§ What to do
Word for word, give every line of the listing again.

§ The data
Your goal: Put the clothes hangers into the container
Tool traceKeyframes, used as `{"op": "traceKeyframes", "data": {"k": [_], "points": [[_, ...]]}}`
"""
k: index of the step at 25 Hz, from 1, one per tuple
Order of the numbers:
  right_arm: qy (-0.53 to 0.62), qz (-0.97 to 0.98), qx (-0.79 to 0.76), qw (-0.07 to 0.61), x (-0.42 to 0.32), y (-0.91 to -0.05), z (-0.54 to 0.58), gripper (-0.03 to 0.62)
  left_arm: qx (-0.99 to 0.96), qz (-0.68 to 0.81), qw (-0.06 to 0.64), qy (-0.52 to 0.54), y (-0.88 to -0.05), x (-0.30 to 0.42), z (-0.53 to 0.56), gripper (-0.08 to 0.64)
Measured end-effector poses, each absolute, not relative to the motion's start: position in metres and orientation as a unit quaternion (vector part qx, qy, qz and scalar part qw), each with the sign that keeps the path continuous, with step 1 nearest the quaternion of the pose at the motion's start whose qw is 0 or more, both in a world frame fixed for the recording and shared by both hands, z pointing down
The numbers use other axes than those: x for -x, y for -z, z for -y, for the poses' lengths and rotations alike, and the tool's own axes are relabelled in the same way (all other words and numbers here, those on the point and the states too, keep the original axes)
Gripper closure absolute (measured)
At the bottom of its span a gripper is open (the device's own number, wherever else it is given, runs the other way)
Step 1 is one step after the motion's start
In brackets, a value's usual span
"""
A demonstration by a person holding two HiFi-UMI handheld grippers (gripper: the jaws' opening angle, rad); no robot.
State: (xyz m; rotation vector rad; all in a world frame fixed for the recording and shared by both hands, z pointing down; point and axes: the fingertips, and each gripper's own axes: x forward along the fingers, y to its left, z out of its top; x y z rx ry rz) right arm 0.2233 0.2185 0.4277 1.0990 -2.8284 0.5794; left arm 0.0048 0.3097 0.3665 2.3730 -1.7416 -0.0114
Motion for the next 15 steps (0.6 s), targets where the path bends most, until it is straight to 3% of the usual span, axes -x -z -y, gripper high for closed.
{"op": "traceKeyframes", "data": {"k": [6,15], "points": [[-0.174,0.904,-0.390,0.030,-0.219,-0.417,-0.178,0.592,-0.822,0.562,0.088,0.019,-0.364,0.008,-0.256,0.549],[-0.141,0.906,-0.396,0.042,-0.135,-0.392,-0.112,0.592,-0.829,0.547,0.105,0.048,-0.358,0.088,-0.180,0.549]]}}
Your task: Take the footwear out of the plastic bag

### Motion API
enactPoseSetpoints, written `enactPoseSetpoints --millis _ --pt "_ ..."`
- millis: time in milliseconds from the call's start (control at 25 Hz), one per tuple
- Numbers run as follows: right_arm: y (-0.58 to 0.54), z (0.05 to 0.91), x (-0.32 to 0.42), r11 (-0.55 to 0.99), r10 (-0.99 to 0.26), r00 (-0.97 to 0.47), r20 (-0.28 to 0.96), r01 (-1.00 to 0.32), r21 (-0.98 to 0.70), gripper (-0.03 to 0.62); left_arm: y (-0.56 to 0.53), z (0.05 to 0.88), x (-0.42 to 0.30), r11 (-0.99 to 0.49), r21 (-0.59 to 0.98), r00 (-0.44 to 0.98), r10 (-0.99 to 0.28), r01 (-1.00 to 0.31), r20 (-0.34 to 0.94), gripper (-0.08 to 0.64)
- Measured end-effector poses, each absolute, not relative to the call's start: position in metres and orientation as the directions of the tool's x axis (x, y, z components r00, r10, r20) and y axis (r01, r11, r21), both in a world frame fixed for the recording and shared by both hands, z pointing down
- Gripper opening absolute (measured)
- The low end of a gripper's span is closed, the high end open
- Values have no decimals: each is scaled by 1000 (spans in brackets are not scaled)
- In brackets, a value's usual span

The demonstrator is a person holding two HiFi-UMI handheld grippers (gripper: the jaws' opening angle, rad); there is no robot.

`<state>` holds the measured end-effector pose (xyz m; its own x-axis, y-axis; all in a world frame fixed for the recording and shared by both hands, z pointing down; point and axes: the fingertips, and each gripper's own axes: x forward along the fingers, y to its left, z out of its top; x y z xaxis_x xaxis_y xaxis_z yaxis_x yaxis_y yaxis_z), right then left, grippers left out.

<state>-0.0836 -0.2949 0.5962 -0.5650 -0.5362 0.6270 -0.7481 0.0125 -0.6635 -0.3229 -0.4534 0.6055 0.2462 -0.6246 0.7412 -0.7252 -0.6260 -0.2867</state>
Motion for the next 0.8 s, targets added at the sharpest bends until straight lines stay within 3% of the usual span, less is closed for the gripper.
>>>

§ Task answer
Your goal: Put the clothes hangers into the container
Tool traceKeyframes, used as `{"op": "traceKeyframes", "data": {"k": [_], "points": [[_, ...]]}}`
"""
k: index of the step at 25 Hz, from 1, one per tuple
Order of the numbers:
  right_arm: qy (-0.53 to 0.62), qz (-0.97 to 0.98), qx (-0.79 to 0.76), qw (-0.07 to 0.61), x (-0.42 to 0.32), y (-0.91 to -0.05), z (-0.54 to 0.58), gripper (-0.03 to 0.62)
  left_arm: qx (-0.99 to 0.96), qz (-0.68 to 0.81), qw (-0.06 to 0.64), qy (-0.52 to 0.54), y (-0.88 to -0.05), x (-0.30 to 0.42), z (-0.53 to 0.56), gripper (-0.08 to 0.64)
Measured end-effector poses, each absolute, not relative to the motion's start: position in metres and orientation as a unit quaternion (vector part qx, qy, qz and scalar part qw), each with the sign that keeps the path continuous, with step 1 nearest the quaternion of the pose at the motion's start whose qw is 0 or more, both in a world frame fixed for the recording and shared by both hands, z pointing down
The numbers use other axes than those: x for -x, y for -z, z for -y, for the poses' lengths and rotations alike, and the tool's own axes are relabelled in the same way (all other words and numbers here, those on the point and the states too, keep the original axes)
Gripper closure absolute (measured)
At the bottom of its span a gripper is open (the device's own number, wherever else it is given, runs the other way)
Step 1 is one step after the motion's start
In brackets, a value's usual span
"""
A demonstration by a person holding two HiFi-UMI handheld grippers (gripper: the jaws' opening angle, rad); no robot.
State: (xyz m; rotation vector rad; all in a world frame fixed for the recording and shared by both hands, z pointing down; point and axes: the fingertips, and each gripper's own axes: x forward along the fingers, y to its left, z out of its top; x y z rx ry rz) right arm 0.2233 0.2185 0.4277 1.0990 -2.8284 0.5794; left arm 0.0048 0.3097 0.3665 2.3730 -1.7416 -0.0114
Motion for the next 15 steps (0.6 s), targets where the path bends most, until it is straight to 3% of the usual span, axes -x -z -y, gripper high for closed.
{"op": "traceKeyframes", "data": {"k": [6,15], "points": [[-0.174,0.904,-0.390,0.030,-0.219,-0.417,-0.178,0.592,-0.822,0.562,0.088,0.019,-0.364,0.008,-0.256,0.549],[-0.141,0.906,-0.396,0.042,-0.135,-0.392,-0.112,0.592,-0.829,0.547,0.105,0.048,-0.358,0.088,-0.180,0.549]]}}
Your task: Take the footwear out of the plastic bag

### Motion API
enactPoseSetpoints, written `enactPoseSetpoints --millis _ --pt "_ ..."`
- millis: time in milliseconds from the call's start (control at 25 Hz), one per tuple
- Numbers run as follows: right_arm: y (-0.58 to 0.54), z (0.05 to 0.91), x (-0.32 to 0.42), r11 (-0.55 to 0.99), r10 (-0.99 to 0.26), r00 (-0.97 to 0.47), r20 (-0.28 to 0.96), r01 (-1.00 to 0.32), r21 (-0.98 to 0.70), gripper (-0.03 to 0.62); left_arm: y (-0.56 to 0.53), z (0.05 to 0.88), x (-0.42 to 0.30), r11 (-0.99 to 0.49), r21 (-0.59 to 0.98), r00 (-0.44 to 0.98), r10 (-0.99 to 0.28), r01 (-1.00 to 0.31), r20 (-0.34 to 0.94), gripper (-0.08 to 0.64)
- Measured end-effector poses, each absolute, not relative to the call's start: position in metres and orientation as the directions of the tool's x axis (x, y, z components r00, r10, r20) and y axis (r01, r11, r21), both in a world frame fixed for the recording and shared by both hands, z pointing down
- Gripper opening absolute (measured)
- The low end of a gripper's span is closed, the high end open
- Values have no decimals: each is scaled by 1000 (spans in brackets are not scaled)
- In brackets, a value's usual span

The demonstrator is a person holding two HiFi-UMI handheld grippers (gripper: the jaws' opening angle, rad); there is no robot.

`<state>` holds the measured end-effector pose (xyz m; its own x-axis, y-axis; all in a world frame fixed for the recording and shared by both hands, z pointing down; point and axes: the fingertips, and each gripper's own axes: x forward along the fingers, y to its left, z out of its top; x y z xaxis_x xaxis_y xaxis_z yaxis_x yaxis_y yaxis_z), right then left, grippers left out.

<state>-0.0836 -0.2949 0.5962 -0.5650 -0.5362 0.6270 -0.7481 0.0125 -0.6635 -0.3229 -0.4534 0.6055 0.2462 -0.6246 0.7412 -0.7252 -0.6260 -0.2867</state>
Motion for the next 0.8 s, targets added at the sharpest bends until straight lines stay within 3% of the usual span, less is closed for the gripper.
>>>

No further output is needed.